Quite the opposite. The 90’s everything was attached to frame rate (which is why you have to have limiters on DOS Box and all that to prevent people from flying through walls with a simple tap of a button). Now everything is based on TIME.
If Client A runs the game at 120FPS and moves at a speed of 100 units per second for 0.5 seconds you get:
DeltaTime (0.00833~ - which is 120Hz) x 100 x 60 frames (120Hz * 0.5) = 49.98 units
if Client B runs the game at 30FPS and moves at a speed of 100 units per second for 0.5 seconds you get:
Delta Time (0.03 - which is 30Hz) x 100 x 15 frames (30Hz * 0.5) = 50 units
So Client A and B are pretty close, despite having wildly different performance locally. Client B is going to have slightly larger jumps in numbers because the DeltaTime is larger (and thus the updates less frequent) - but Client A will have a smoother update flow and less janky interpolation.
The server itself could be running at 120Hz (Valorant does this I believe), or as low as 15 - 20Hz (common in MMOs). As long as the server update rate is greater than the rate at which traffic comes in to the server from a specific client, thus ensuring a timely response to the client - you’re golden on your end. Internet Round Trip Time (RTT) will always be greater than your client + server refresh rate anyway (20ms is FOREVER to a local machine, but insanely fast for a net connection).
I think it’s your concept of “Game State” that is confusing you. Actors don’t continually tell the server “Hey, I’m here at XYZ”. Rather they send input or small updates to the server when the user does something they are interested in, the server then validates/moves the character and reports that delta to other clients.
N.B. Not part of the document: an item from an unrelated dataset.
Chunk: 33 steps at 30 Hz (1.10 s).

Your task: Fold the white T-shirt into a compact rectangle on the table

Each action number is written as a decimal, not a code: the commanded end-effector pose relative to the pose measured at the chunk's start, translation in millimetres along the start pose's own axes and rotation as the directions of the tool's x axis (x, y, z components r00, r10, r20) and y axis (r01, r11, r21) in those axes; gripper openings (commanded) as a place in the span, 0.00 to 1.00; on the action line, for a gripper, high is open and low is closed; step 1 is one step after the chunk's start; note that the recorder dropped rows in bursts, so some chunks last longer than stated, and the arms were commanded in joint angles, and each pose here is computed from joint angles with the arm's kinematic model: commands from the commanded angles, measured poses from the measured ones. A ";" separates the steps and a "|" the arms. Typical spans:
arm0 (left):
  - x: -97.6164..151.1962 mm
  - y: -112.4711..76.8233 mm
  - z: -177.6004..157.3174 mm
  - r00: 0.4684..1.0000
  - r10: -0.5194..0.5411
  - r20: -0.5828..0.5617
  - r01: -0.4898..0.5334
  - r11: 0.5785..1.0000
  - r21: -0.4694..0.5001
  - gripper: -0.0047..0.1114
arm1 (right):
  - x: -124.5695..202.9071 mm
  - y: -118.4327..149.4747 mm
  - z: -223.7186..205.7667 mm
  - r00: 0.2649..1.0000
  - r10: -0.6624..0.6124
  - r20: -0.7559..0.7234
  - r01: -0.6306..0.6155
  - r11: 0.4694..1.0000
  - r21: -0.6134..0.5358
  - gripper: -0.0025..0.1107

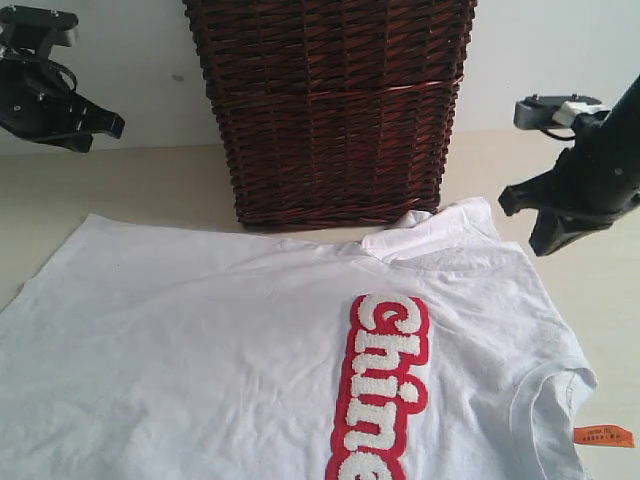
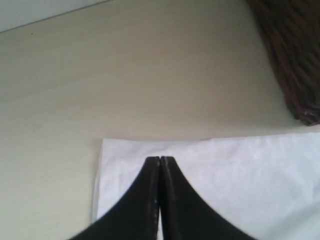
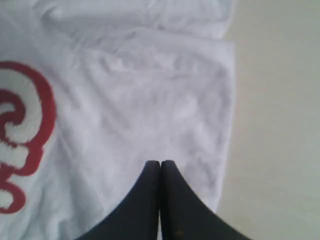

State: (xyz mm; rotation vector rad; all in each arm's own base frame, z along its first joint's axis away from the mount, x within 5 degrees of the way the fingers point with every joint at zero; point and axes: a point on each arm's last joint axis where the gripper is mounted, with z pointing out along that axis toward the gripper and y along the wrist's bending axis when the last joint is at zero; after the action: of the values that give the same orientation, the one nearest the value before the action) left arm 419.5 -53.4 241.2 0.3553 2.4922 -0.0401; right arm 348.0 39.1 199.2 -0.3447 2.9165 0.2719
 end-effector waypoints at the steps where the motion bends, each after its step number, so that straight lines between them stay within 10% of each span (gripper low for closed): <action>1: 13.9 -6.6 -24.2 0.999 -0.003 0.048 0.002 1.000 0.029 0.04 | 30.0 44.0 20.0 0.984 -0.115 -0.137 0.109 0.993 -0.046 0.02; 5: 40.5 -8.5 -47.2 0.995 -0.025 0.096 0.024 1.000 0.016 0.04 | 61.9 54.8 42.4 0.962 -0.107 -0.252 0.103 0.994 -0.028 0.02; 11: 52.8 -13.6 -93.1 0.982 -0.045 0.184 0.042 0.999 0.018 0.04 | 95.0 23.1 69.4 0.938 0.082 -0.336 0.021 0.956 0.292 0.02; 33: 54.1 -13.6 -94.1 0.964 -0.063 0.258 0.061 0.998 0.013 0.04 | 62.1 -95.4 94.6 0.894 0.354 -0.276 -0.220 0.881 0.418 0.02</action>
State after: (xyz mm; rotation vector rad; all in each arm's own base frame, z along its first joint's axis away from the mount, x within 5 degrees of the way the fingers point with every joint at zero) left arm 315.5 -43.4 288.7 0.2681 2.2591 -0.1144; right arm 326.2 -24.1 104.0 0.1398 3.2286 -0.2462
It can also batch those updates up so they are independent of the local framerate (if you only need 10Hz for movement updates - then that’s fine, clients can interpolate the rest).
In the end, Client A, and B will have similar experiences - Client A may be a bit smoother and purely client actors will benefit from smaller delta times (cloth, particles, foliage, etc), but all the “core” stuff related to gameplay will be available to Client A/B at the same rate and at roughly the same experience (enemies will appear at the same location at roughly the same time, treasures will spawn at the same time in the same place, etc).
Network programming (especially in UE) is all about tricks and how much you can get away with bandwidth (network traffic is costly and takes time) / update rate (server CPU time is at a premium) without breaking the game or the user experience.
EDIT: I should point out, that in my math above, I’m assuming a constant framerate - however, that doesn’t matter. If the frame rate went higher/lower for a frame or 2 (or 20, or 200), the delta time would raise/lower with it and we’d still end up at the same point at the end - because time is our scalar/base.